Bir ruh neden merkezden ayrılmak istesin ve tüm bu evrim mekanizmalarına tekrar merkez'e dönmek için katlanmak zorunda kalsın ?
Anlamakta güçlük çekiyorum ..
« Son Düzenleme: Aralık 09, 2012, 08:15:40 ös Gönderen: Dor »
"Bu ıssız dağları, şükranlarını dile getirmeksizin terk edemezsin"


Aralık 09, 2012, 10:12:24 ös
Yanıtla #11

Öncelikle başlığa katkılarından ötürü Sayın ADAM'a ve Sayın SkullG'ye teşekkürler. Burada biz Muntazam Masonluktan bahsediyor olalım. Zira bu ruh meselesi, daha çok onları ilgilendiriyor. Elbet bu konuda bilgi verip/vermemek kişilerin hür iradelerine bağlıdır. Ama iddialar karşısında susmak yahut soruları cevapsız bırakmakta taraf tutmaktır; öyle derler.

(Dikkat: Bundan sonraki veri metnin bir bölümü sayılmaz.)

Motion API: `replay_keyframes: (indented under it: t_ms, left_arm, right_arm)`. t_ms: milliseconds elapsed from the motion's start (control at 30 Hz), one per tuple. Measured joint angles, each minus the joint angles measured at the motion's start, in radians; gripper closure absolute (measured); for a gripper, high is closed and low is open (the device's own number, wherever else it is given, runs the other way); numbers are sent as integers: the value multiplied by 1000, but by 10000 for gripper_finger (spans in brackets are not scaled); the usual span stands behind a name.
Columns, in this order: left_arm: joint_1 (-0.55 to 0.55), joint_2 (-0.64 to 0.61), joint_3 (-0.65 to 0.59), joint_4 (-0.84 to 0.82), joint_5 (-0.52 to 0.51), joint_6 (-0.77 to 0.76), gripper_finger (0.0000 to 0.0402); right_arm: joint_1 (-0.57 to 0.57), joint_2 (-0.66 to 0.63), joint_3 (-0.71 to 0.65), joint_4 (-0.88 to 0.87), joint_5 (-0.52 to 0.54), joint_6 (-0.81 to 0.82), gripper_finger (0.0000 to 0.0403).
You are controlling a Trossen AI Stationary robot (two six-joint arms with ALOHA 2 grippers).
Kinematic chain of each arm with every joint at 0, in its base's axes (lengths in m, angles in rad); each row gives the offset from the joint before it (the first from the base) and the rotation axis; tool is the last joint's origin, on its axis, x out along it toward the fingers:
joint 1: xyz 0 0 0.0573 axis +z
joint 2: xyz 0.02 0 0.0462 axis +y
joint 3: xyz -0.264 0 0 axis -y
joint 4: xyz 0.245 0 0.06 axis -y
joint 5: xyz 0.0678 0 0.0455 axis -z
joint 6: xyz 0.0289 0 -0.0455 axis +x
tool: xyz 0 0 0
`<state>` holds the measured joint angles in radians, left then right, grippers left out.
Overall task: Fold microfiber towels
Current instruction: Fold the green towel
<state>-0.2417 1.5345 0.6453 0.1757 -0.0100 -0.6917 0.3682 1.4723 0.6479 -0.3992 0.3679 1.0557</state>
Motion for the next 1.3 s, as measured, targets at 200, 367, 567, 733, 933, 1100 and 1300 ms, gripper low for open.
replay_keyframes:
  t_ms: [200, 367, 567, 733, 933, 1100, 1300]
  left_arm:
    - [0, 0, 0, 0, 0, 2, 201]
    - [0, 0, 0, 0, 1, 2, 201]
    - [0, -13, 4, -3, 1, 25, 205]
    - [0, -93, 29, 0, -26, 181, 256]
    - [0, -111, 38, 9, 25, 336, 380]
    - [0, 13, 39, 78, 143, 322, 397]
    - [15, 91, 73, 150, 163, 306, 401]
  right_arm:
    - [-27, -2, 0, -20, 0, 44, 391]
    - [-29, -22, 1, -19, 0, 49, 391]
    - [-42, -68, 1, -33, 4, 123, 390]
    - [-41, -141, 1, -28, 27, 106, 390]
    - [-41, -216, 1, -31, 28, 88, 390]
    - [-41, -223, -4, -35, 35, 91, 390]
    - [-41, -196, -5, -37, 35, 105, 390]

Ruh konusu insanlığın en temel sorularından biri olagelmiştir. Herhangi bir "tek" Tanrıya inanılmasını şart kılan Muntazam Masonluğun, ne diye ruhu ille de şart koşmuş olması, şaşırtıcı gibi duruyor. Ama bu ruh meselesinin, Muntazam Masonluğun en temel konularından biri olduğu anlaşılınca, ne kadar önemli olduğu da kavranmış olunuyor.

Bu başlığın ilginç bir başlık olduğunu düşünüyorum. Bence sorulacaklar sorulmalı, cevaplanması gerekenler cevaplanmalı. Konuyla ilgili güzel bir resim paylaşımı yapan Sayın Dor'a da teşekkür etmek gerek. Burada anlatılanları ne de güzel resimleştirilmiş.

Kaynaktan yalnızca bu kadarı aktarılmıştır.